◆ **ASSIGNMENT**
Every line of the data must be copied exactly.

-------- EXTRACTED ENTRIES --------

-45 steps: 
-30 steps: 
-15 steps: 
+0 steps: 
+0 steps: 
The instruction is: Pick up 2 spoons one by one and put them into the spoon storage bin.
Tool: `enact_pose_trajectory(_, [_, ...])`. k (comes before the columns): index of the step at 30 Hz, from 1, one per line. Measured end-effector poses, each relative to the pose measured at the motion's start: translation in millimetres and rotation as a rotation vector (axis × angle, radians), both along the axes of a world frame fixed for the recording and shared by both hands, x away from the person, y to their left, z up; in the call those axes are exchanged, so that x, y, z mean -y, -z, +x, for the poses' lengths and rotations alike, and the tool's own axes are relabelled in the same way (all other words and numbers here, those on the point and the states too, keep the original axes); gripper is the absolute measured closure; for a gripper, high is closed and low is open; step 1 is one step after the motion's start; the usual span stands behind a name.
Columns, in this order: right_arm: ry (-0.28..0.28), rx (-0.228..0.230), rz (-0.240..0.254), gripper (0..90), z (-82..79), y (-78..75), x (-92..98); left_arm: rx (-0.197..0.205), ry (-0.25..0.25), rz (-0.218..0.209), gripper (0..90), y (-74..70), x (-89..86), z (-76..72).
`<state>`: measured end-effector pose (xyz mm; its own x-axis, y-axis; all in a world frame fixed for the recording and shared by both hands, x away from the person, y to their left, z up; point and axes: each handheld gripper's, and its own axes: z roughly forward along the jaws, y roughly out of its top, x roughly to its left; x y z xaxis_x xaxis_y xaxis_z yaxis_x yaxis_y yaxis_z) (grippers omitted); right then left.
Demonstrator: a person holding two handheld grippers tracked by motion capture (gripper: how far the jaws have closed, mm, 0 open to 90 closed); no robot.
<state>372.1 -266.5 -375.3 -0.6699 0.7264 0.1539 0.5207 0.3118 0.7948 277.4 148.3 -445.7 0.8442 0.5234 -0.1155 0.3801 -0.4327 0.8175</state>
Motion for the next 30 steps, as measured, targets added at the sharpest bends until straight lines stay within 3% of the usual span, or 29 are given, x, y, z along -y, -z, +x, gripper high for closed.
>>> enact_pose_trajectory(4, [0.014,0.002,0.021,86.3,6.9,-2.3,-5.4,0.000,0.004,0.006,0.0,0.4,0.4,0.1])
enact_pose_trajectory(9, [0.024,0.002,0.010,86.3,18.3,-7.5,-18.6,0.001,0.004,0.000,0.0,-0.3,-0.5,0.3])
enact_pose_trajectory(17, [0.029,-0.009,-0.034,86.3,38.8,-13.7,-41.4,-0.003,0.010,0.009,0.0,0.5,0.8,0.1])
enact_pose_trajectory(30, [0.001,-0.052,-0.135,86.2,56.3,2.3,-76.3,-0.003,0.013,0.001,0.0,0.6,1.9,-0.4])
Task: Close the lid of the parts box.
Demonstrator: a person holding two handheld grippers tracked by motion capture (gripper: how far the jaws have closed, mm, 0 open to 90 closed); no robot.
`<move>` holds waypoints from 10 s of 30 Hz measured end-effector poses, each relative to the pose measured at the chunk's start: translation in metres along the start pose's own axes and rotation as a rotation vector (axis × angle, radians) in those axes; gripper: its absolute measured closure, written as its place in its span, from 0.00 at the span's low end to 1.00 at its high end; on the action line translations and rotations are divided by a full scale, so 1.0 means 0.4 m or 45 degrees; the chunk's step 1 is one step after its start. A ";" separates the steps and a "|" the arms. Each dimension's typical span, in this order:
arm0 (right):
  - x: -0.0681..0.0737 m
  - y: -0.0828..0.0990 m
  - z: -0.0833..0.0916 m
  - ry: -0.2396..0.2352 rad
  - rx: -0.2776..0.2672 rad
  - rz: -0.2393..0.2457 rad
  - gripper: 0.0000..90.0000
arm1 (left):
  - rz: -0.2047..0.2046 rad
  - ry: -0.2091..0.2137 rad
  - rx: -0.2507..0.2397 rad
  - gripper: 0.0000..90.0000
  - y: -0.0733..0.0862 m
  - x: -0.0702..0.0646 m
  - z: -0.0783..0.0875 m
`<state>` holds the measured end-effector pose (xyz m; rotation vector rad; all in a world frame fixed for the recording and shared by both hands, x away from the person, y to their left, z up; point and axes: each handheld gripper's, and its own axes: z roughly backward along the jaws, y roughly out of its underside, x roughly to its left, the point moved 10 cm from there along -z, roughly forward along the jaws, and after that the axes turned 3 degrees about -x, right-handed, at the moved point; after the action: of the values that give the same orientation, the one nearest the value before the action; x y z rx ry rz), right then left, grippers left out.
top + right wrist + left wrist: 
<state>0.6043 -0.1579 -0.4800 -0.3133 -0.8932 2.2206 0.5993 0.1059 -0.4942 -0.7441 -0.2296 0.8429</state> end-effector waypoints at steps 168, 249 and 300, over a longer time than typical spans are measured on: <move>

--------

◆ **TASK RESULT**
-45 steps: 
-30 steps: 
-15 steps: 
+0 steps: 
+0 steps: 
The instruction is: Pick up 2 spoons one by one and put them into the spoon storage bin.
Tool: `enact_pose_trajectory(_, [_, ...])`. k (comes before the columns): index of the step at 30 Hz, from 1, one per line. Measured end-effector poses, each relative to the pose measured at the motion's start: translation in millimetres and rotation as a rotation vector (axis × angle, radians), both along the axes of a world frame fixed for the recording and shared by both hands, x away from the person, y to their left, z up; in the call those axes are exchanged, so that x, y, z mean -y, -z, +x, for the poses' lengths and rotations alike, and the tool's own axes are relabelled in the same way (all other words and numbers here, those on the point and the states too, keep the original axes); gripper is the absolute measured closure; for a gripper, high is closed and low is open; step 1 is one step after the motion's start; the usual span stands behind a name.
Columns, in this order: right_arm: ry (-0.28..0.28), rx (-0.228..0.230), rz (-0.240..0.254), gripper (0..90), z (-82..79), y (-78..75), x (-92..98); left_arm: rx (-0.197..0.205), ry (-0.25..0.25), rz (-0.218..0.209), gripper (0..90), y (-74..70), x (-89..86), z (-76..72).
`<state>`: measured end-effector pose (xyz mm; its own x-axis, y-axis; all in a world frame fixed for the recording and shared by both hands, x away from the person, y to their left, z up; point and axes: each handheld gripper's, and its own axes: z roughly forward along the jaws, y roughly out of its top, x roughly to its left; x y z xaxis_x xaxis_y xaxis_z yaxis_x yaxis_y yaxis_z) (grippers omitted); right then left.
Demonstrator: a person holding two handheld grippers tracked by motion capture (gripper: how far the jaws have closed, mm, 0 open to 90 closed); no robot.
<state>372.1 -266.5 -375.3 -0.6699 0.7264 0.1539 0.5207 0.3118 0.7948 277.4 148.3 -445.7 0.8442 0.5234 -0.1155 0.3801 -0.4327 0.8175</state>
Motion for the next 30 steps, as measured, targets added at the sharpest bends until straight lines stay within 3% of the usual span, or 29 are given, x, y, z along -y, -z, +x, gripper high for closed.
>>> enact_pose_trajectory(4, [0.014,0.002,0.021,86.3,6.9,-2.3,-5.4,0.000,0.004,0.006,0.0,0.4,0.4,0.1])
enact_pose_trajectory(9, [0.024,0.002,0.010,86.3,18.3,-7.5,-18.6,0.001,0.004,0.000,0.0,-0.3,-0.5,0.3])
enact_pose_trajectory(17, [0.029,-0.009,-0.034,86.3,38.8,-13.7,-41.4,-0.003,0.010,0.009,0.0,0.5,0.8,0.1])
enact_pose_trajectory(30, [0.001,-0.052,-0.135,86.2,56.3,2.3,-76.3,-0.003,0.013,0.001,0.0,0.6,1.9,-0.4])
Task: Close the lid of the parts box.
Demonstrator: a person holding two handheld grippers tracked by motion capture (gripper: how far the jaws have closed, mm, 0 open to 90 closed); no robot.
`<move>` holds waypoints from 10 s of 30 Hz measured end-effector poses, each relative to the pose measured at the chunk's start: translation in metres along the start pose's own axes and rotation as a rotation vector (axis × angle, radians) in those axes; gripper: its absolute measured closure, written as its place in its span, from 0.00 at the span's low end to 1.00 at its high end; on the action line translations and rotations are divided by a full scale, so 1.0 means 0.4 m or 45 degrees; the chunk's step 1 is one step after its start. A ";" separates the steps and a "|" the arms. Each dimension's typical span, in this order:
arm0 (right):
  - x: -0.0681..0.0737 m
  - y: -0.0828..0.0990 m
  - z: -0.0833..0.0916 m
  - ry: -0.2396..0.2352 rad
  - rx: -0.2776..0.2672 rad
  - rz: -0.2393..0.2457 rad
  - gripper: 0.0000..90.0000
arm1 (left):
  - rz: -0.2047..0.2046 rad
  - ry: -0.2091..0.2137 rad
  - rx: -0.2507..0.2397 rad
  - gripper: 0.0000..90.0000
  - y: -0.0733..0.0862 m
  - x: -0.0702..0.0646 m
  - z: -0.0783..0.0875 m
`<state>` holds the measured end-effector pose (xyz m; rotation vector rad; all in a world frame fixed for the recording and shared by both hands, x away from the person, y to their left, z up; point and axes: each handheld gripper's, and its own axes: z roughly backward along the jaws, y roughly out of its underside, x roughly to its left, the point moved 10 cm from there along -z, roughly forward along the jaws, and after that the axes turned 3 degrees about -x, right-handed, at the moved point; after the action: of the values that give the same orientation, the one nearest the value before the action; x y z rx ry rz), right then left, grippers left out.
top + right wrist + left wrist: 
<state>0.6043 -0.1579 -0.4800 -0.3133 -0.8932 2.2206 0.5993 0.1059 -0.4942 -0.7441 -0.2296 0.8429</state> end-effector waypoints at steps 168, 249 and 300, over a longer time than typical spans are measured on: <move>

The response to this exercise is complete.